Luigi Ferrara

Design driving globalization

At the Institute without Boundaries, changing the change has meant tackling local problems that have global repercussions, while also speculating on global issues to devise frameworks within which local agents can contribute solutions to those issues. Walking on both sides of the line, from systems theory to generating examples and embodiments of design innovation, the faculty and students fluidly interact with experts to exchange knowledge, build ideas, test prototypes, and formulate systems. Over the past number of years, this process of experimentation has generated a number of insights on change that are worth consideration, especially in the context of a world where global forces connect and impact communities in the most unpredictable ways. Here are some of our insights:

Sometimes, the world is good as it is and we don’t have to change it as designers. Sometimes we need to stop trying to change the world and let it be.

Other times, the rapid pace of change demands that designers mitigate change, acclimatizing people so it becomes bearable, channeling it into a direction that is evidently beneficial all.

When inexorable change becomes dehumanizing, degrading, alienating or brings about conditions of injustice or inequity, designers can work with civil society to postulate alternatives, to dream alternative realities that society can adopt. Designers can change the change as they control the embodiments of change.

When rapid or massive change is needed to avert crisis or imminent extinction, the redesign and reinvention required may be too critical to leave to designers alone. In these instances, design needs to interact with science, sociology, economy, and politics to generate possibilities that ensure survival and open avenues of opportunity.

Working with students from diverse backgrounds in arts, design, business, science, economics, sociology and informatics in an environment without professional boundaries, where students, faculty, and visiting experts embrace challenges together has made clear to me the complex readjustments required of design methodology. This past year, we have been working on design solutions for sustainable housing for Guanacaste, a region in Costa Rica. How could we help from such a great distance? How could our inter-professional team generate relevant solutions? To address these challenges, we experimented widely, conducting extensive research, showing up in person to charrette, collaborating with other academic institutions, finding on-the-ground NGOs to stimulate, roping in experts local, national, and international, and even working with elementary school children. We learned that their problems were ours.

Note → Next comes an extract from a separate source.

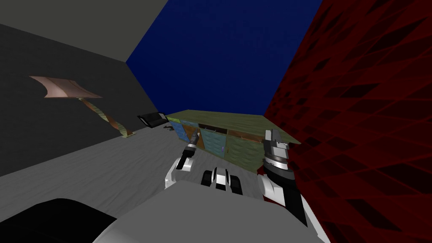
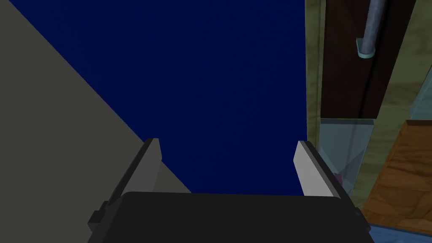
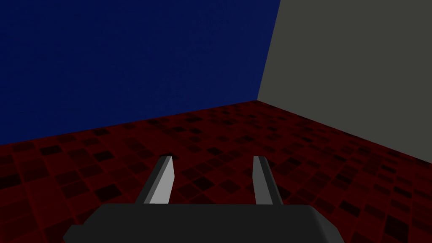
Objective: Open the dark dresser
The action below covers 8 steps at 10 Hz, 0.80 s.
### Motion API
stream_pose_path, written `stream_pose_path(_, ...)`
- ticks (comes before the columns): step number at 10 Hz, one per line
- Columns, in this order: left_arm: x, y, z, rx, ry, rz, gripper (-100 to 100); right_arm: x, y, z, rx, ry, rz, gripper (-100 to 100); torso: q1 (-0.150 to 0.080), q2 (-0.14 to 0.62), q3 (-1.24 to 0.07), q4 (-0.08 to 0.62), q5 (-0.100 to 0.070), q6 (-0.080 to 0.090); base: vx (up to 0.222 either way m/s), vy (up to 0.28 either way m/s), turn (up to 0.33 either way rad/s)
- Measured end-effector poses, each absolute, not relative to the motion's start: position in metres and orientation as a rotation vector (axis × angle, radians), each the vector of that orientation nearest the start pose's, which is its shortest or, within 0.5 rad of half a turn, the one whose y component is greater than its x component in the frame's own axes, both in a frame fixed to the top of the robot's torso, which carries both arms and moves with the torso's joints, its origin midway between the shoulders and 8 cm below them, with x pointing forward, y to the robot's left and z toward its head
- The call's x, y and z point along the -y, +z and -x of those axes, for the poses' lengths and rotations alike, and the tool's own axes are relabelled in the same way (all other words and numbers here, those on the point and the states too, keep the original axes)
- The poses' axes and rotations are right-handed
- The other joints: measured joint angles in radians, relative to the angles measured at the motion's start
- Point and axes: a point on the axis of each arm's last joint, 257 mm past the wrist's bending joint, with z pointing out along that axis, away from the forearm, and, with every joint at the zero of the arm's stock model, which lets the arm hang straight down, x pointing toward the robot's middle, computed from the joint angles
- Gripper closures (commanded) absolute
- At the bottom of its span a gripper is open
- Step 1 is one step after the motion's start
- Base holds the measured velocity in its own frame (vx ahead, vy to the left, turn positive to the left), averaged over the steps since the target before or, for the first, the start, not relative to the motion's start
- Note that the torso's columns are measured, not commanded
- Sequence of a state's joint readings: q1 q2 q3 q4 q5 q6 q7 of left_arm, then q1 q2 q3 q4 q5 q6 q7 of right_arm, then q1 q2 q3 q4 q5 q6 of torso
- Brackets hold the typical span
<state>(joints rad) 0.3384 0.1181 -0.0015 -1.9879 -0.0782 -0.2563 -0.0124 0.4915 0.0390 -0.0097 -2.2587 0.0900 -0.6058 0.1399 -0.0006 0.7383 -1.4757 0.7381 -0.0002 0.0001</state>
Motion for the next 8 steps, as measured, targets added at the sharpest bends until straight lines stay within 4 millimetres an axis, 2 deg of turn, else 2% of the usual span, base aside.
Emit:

Experimentation, while not always successful, taught us how varied methods generate different design results. Knowing which approach may generate a particular result can empower communities, designers, and clients and if not to change their change, at least to guide it positively.


Marco Steinberg

Systems and systems of change

Society has been served well by the pursuit of deep knowledge (the cornerstone of any self respecting academic institution) but more and more the nature of today’s “big picture” problems resides at the intersection of what we know. What is – for example – healthcare? It’s not medicine, law, buildings, therapies, doctors, processes, ethics, or business but rather the convergence of all of them in a complex system. We need to first see the nature of these system problems to define the path towards more complete solutions. Not reductively, not as fragments, but in the complex, integrated and synthetic ways that drive them. These are the cornerstones of design, yet its not design as defined by our professions, rather design as defines by our needs.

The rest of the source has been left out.